Index composition changes also matter for the watch list. The FTSE 100 quarterly review reshuffles constituents based on Market Capitalisation, and easyJet's demotion to the FTSE 250 during Q1 2026 illustrates how quickly the underlying constituents can change. Investors using FTSE 100 trackers should be aware that the index they hold today will look different a year from now, with weaker constituents demoted and stronger ones promoted from the FTSE 250.
Practical Lessons from the 2026 Dispersion
The first lesson from 2026's dispersion is that sector concentration matters at least as much as headline-index direction. A UK investor who held an equal-weighted basket of housebuilders alongside an equal-weighted basket of FTSE 100 insurers and miners would have experienced very different return paths through Q1, despite both baskets being inside the same headline index.
The second lesson is that contrarian positioning requires patience. Housebuilders may eventually mean-revert as UK mortgage rates ease and political uncertainty resolves, but the timing is genuinely uncertain. Investors taking contrarian housebuilder positions need a multi-quarter time horizon and conviction in the eventual narrative shift.
The third lesson is that defence and insurance are not infinitely scalable trends. BAE Systems' 27% Q1 return and Beazley's 55% Q1 return reflect the early innings of the rearmament cycle and the discipline of the Lloyd's market respectively, but each sector eventually faces valuation headwinds when the easy upside is captured.
The fourth lesson is that asset-manager performance — Schroders' 41% Q1 — is highly correlated with the broader equity-market backdrop.
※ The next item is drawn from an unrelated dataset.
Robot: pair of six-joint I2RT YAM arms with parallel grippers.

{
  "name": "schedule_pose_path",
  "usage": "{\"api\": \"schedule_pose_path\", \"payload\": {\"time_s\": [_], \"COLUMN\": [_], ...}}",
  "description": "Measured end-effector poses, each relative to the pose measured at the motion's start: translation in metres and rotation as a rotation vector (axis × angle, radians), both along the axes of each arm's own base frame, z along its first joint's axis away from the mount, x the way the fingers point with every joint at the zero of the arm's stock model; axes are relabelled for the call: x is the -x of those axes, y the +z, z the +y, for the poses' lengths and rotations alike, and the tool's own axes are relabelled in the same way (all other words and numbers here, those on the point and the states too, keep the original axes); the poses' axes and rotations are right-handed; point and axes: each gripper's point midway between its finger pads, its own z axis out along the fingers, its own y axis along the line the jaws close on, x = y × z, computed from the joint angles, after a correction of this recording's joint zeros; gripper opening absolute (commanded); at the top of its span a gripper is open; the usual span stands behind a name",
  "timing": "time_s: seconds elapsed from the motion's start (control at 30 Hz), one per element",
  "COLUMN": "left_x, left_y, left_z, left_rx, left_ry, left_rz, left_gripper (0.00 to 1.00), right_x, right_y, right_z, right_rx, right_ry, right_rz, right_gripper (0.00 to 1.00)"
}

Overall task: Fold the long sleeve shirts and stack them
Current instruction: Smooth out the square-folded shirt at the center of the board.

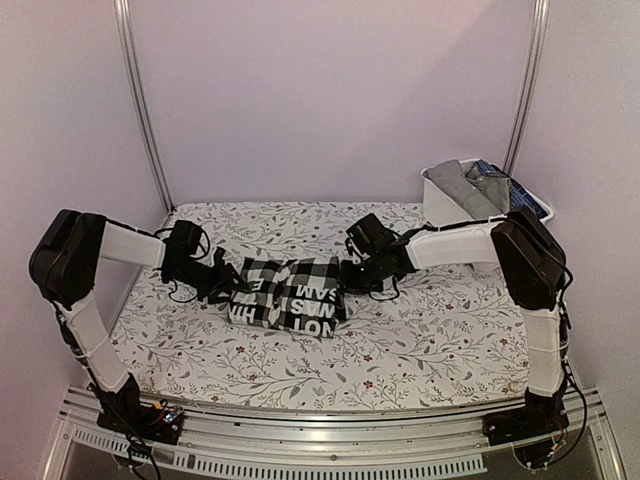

Investors using asset-manager stocks as a leveraged bet on global equity strength should size the position accordingly and prepare for sharper drawdowns during equity-market corrections than the underlying market itself produces.
Key Takeaways
- FTSE 100 winners and losers Q1 2026: Beazley +55%, Schroders +41%, Glencore +39%, BAE Systems +27%, per AJ Bell.
- Worst performers: Barratt Redrow -32%, Berkeley Group -27%, Entain -25%, ICG -24%; easyJet dropped to FTSE 250.
- FTSE 100 returned 22.8% YTD through Q1, outpacing the S&P 500's 17.2% YTD gain over the same period.
- Insurance, asset management, mining and defence have led sector returns; housebuilders have lagged.
- Dispersion creates active-management opportunities; passive tracker holders capture the index return.
- H2 2026 risks: Iran-deal-driven energy Reversal, BoE rate path, UK election outcome, Chinese demand.
Conclusion
FTSE 100 companies have produced unusually wide dispersion through 2026 so far, with Beazley, Schroders, Glencore and BAE Systems delivering 27-55% Q1 gains while Barratt Redrow, Berkeley Group, Entain and ICG lost 24-32%. The headline 22.8% YTD return masks both the breadth of the rally and the depth of the housebuilder drawdown. For UK investors, the implications are twofold: passive holders capture the broad index gain, and active investors face genuine opportunities to outperform through sector selection. The H2 2026 outlook depends on Iran-US resolution, Bank of England policy direction and global equity-market conditions. This is analysis, not advice; individual investors should consider their own circumstances and time horizons before acting on the patterns described here.